Recommendation of building a portable Python environment with conda

Overview

Recently, it seems that Anaconda is often used to quickly build a Python environment for data analysis.

For Anaconda and its minimal configuration Miniconda, use the included package manager conda. You can use it to manage the entire environment, including Python itself. In conventional Python development, it was necessary to build an environment using individual tools according to the purpose as follows.

pip: Package management
virtualenv | venv: Managing an environment with multiple packages
pyenv: Manage Python itself

With Anaconda / Miniconda, these can be done only with conda.

Create an environment including Python itself with conda create
Add package with conda install

In situations such as team development or running deliverables on a production server, it is useful to be able to quickly rebuild the built environment on another machine. When using pip and pyenv, the version of the library and Python itself was managed by preparing files such as requirements.txt and .python-version, respectively.

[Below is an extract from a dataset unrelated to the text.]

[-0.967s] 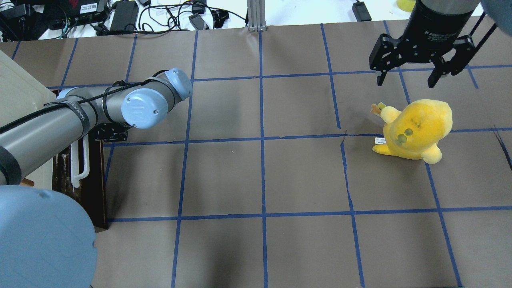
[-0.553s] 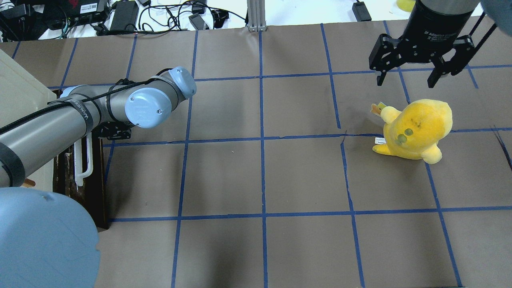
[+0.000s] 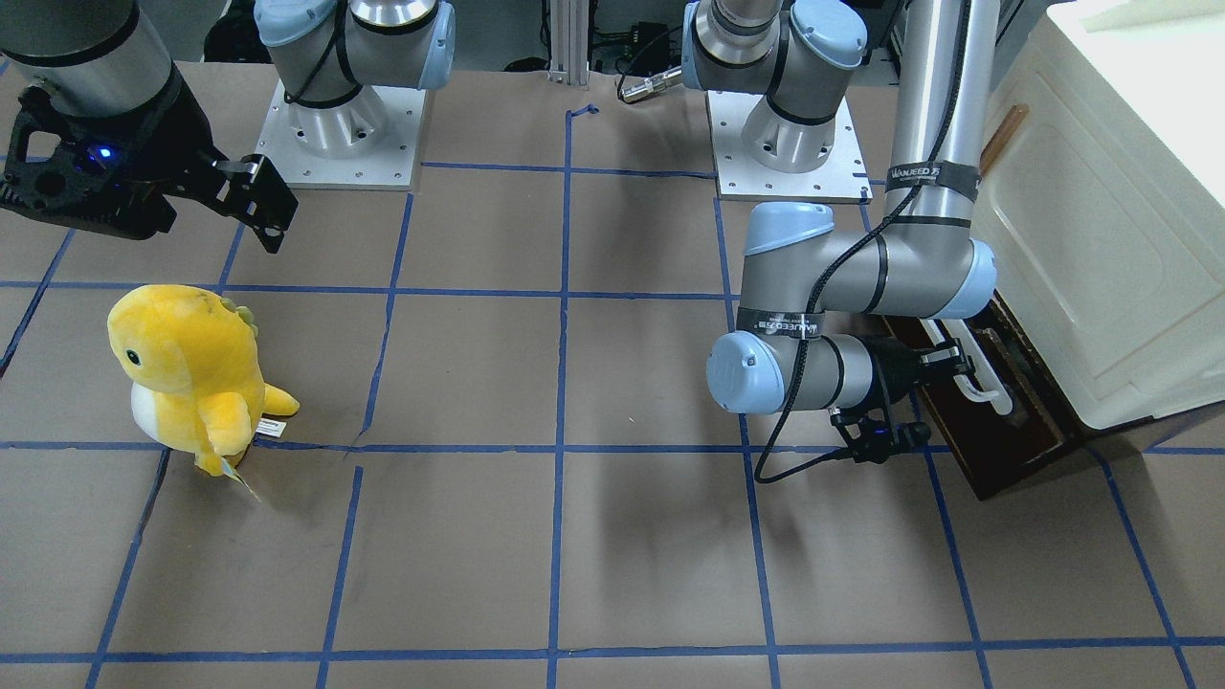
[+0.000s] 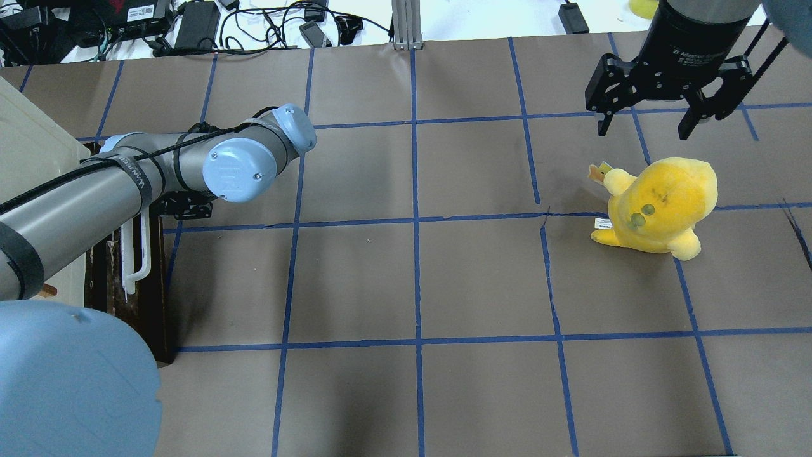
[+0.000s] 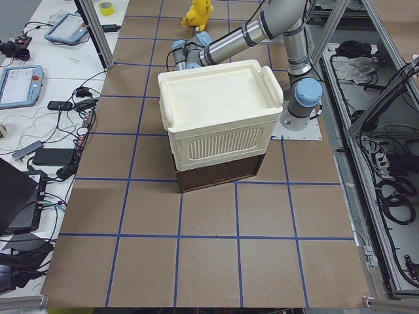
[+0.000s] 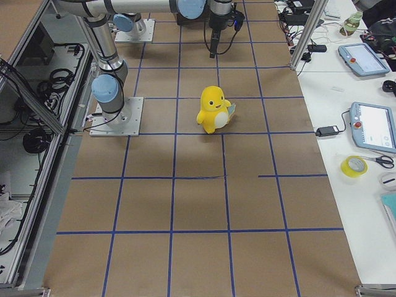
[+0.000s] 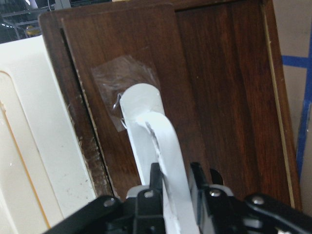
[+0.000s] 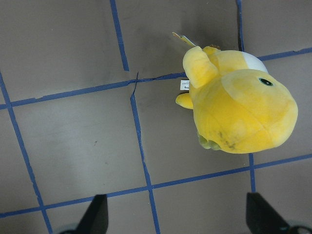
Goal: Pull drawer sideways
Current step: 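Pull the drawer out sideways with the left gripper, away from the cabinet, then open the left gripper and lift it away from the handle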
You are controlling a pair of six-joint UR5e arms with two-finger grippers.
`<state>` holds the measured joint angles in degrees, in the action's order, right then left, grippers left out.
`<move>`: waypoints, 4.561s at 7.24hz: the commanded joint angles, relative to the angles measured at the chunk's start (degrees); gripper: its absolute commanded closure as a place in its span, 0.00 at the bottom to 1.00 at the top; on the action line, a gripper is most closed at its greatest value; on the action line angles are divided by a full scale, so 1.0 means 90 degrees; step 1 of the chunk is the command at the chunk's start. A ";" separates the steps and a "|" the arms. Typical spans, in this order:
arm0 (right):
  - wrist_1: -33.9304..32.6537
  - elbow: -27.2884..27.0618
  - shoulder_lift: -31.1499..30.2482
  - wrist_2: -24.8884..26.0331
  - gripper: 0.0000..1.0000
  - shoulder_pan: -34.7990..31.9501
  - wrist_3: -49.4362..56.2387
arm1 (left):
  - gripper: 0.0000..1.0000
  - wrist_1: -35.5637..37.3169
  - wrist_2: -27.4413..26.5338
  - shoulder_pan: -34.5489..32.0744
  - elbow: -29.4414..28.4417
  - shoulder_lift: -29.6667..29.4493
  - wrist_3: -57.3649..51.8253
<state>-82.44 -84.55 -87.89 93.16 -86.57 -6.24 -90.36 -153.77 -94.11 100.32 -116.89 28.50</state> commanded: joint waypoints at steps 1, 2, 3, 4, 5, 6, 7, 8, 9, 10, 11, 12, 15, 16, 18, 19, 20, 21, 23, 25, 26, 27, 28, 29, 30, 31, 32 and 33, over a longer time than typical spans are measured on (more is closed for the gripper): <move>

With conda, you can easily rebuild your environment from there by exporting your preferences in YAML format.

The detailed method is explained below.

Miniconda installation

Anaconda is an all-in-one platform that includes many major packages, but if you want to build the minimum required environment for each project like this time, it is smarter to use Miniconda.

To install Miniconda, start the downloaded installer as described in here.

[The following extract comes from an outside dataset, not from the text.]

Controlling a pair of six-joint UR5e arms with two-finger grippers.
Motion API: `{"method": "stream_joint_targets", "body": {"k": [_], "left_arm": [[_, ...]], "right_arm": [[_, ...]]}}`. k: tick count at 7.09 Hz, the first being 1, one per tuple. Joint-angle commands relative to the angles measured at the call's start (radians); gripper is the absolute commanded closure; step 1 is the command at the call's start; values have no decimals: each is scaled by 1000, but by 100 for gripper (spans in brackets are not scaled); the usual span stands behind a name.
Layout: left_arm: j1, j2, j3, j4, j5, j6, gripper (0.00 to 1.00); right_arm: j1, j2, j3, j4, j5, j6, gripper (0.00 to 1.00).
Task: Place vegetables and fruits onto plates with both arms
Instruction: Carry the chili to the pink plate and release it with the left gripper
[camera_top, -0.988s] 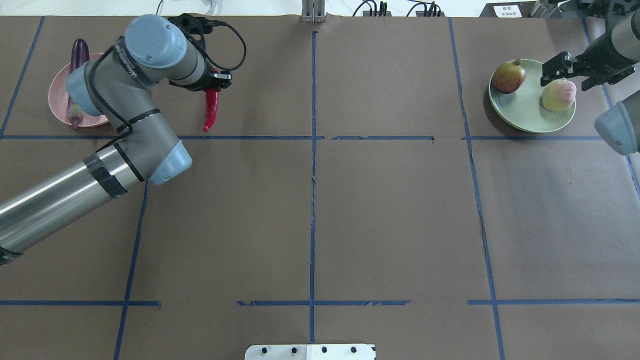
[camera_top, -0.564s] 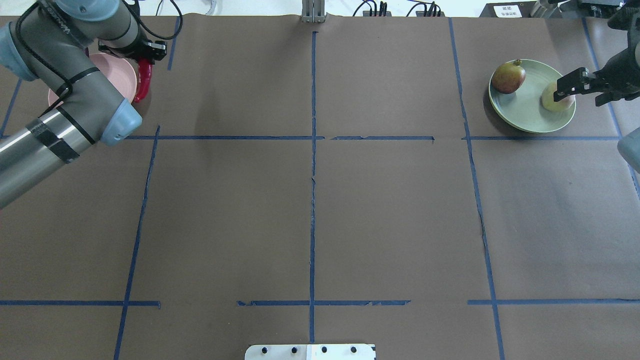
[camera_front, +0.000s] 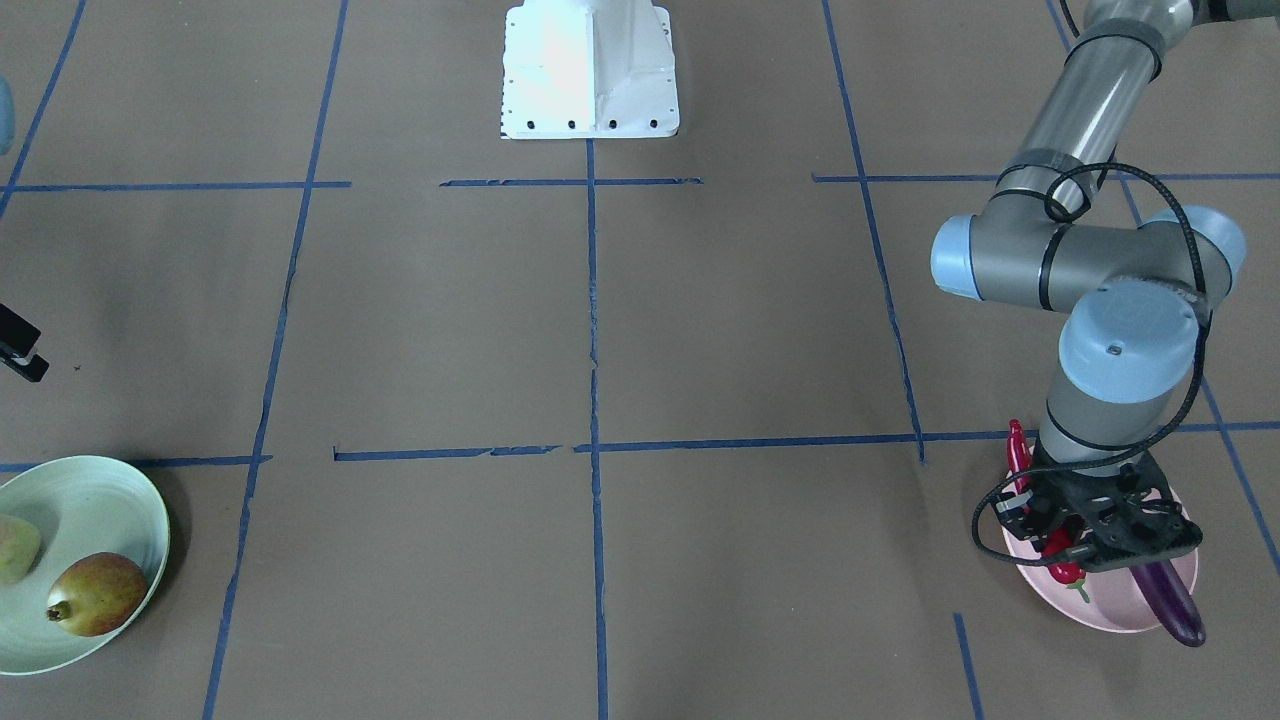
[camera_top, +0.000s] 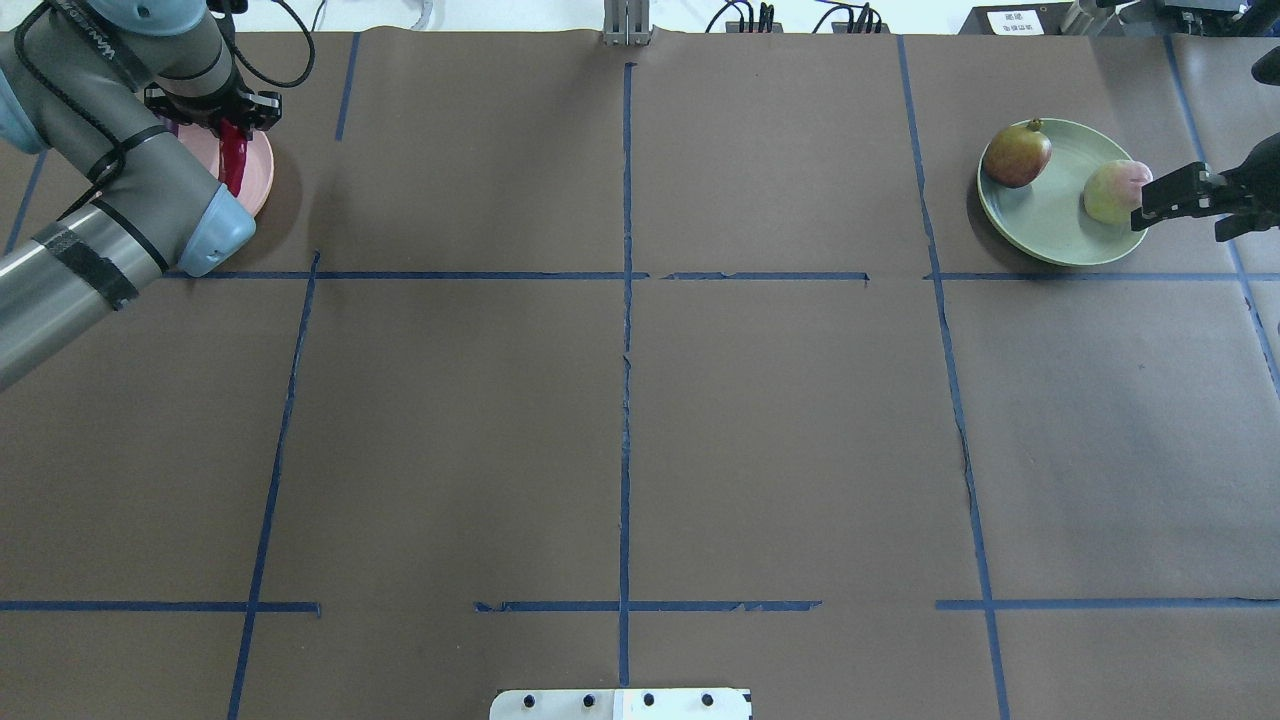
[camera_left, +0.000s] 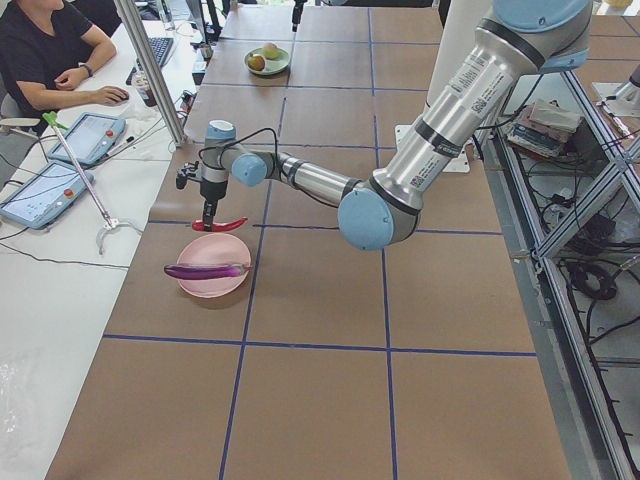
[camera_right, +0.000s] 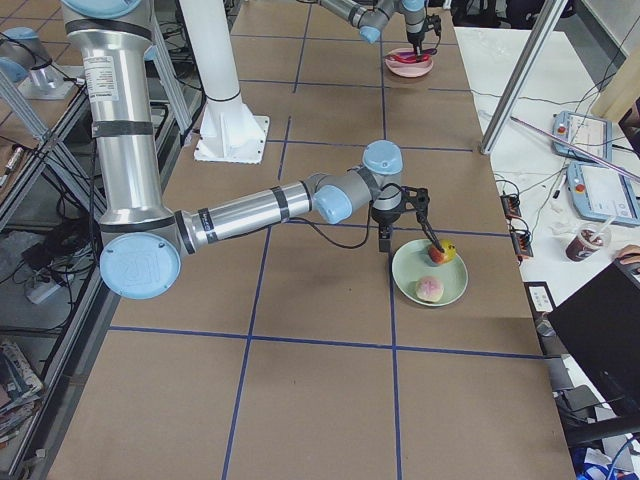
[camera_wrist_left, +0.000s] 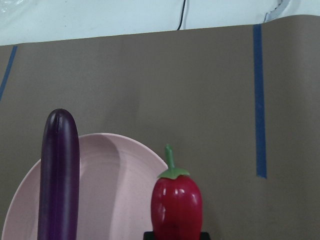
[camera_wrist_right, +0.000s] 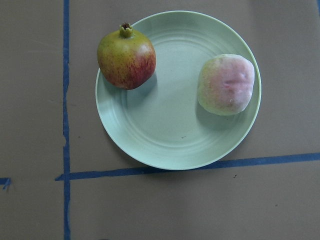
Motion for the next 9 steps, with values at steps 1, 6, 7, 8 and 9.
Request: {"method": "stream_joint_targets", "body": {"k": [1,6,7,8,9], "left_arm": [[-1,-1,119,-106,1,2,94],[-102,5,138,-113,-125,247,0],[-164,38,133,-113,-251,367,0],[-223,83,97,-111,-361,438,0],[-275,165,17,-108,-441,509,0]], "right_arm": [[1,-13,13,3,1,0,0],[7,-54,63,-5,14,-2,0],[31,-71,68,-4,68,-12,0],[73,-101,68,-7,104,-84,0],[97,-135,65,-7,124,-160,0]]}}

$ bash Miniconda2-latest-MacOSX-x86_64.sh

For Mac, you can also install it with brew cask.

$ brew install Caskroom/cask/miniconda

In the following, it is assumed that Miniconda is already installed and each command including conda is in the PATH.

Building the environment

Here, let's create a Python 3.5 environment with the name myenv. Since conda treats Python itself and packages equally as components of the environment, packages can be installed at the same time.

$ conda create --name myenv python=3.5 numpy=1.11.1

Activate the environment you created.

$ source activate myenv

You can also install additional packages.

$ conda install scipy

Not all packages registered with PyPI can be installed with conda. Packages that cannot be installed with conda can still be installed with pip. pip is included in the environment created by conda from the beginning.

$ pip install peewee

Export and reuse preferences

You can export your environment settings in YAML format by running conda env export with your environment enabled.

$ conda env export > myenv.yaml

The exported file looks like this: Packages installed with pip are also exported correctly.

`myenv.yaml`


name: myenv
dependencies:
- mkl=11.3.3=0
- numpy=1.11.1=py35_0
- openssl=1.0.2h=1
- pip=8.1.2=py35_0
- python=3.5.1=5
- readline=6.2=2
- scipy=0.17.1=np111py35_1
- setuptools=23.0.0=py35_0
- sqlite=3.13.0=0
- tk=8.5.18=0
- wheel=0.29.0=py35_0
- xz=5.2.2=0
- zlib=1.2.8=3
- pip:
  - peewee==2.8.1

With this file, you can easily rebuild the same environment on another machine.

$ conda env create --file myenv.yaml

Write the configuration file yourself

The configuration file exported by export will also include packages installed due to the dependencies of the intentionally installed packages. If you want to specify only the libraries that are used directly as the structure of the project, you need to write the configuration file yourself.

`myenv.yaml`


name: myenv
dependencies:
- python=3.5.1
- numpy=1.11.1
- scipy=0.17.1
- pip:
  - peewee==2.8.1

The recommendation is to follow Gemfile, Gemfile.lock in Ruby's Bundler, describe only the library to be used directly in myenv.yaml, and export the environment created using this. The method is to save it with a name like myenv.frozen.yaml. That way, you can look at myenv.yaml to see which packages are used directly in your project, and use myenv.frozen.yaml to reconstruct the exact same environment, including dependent packages.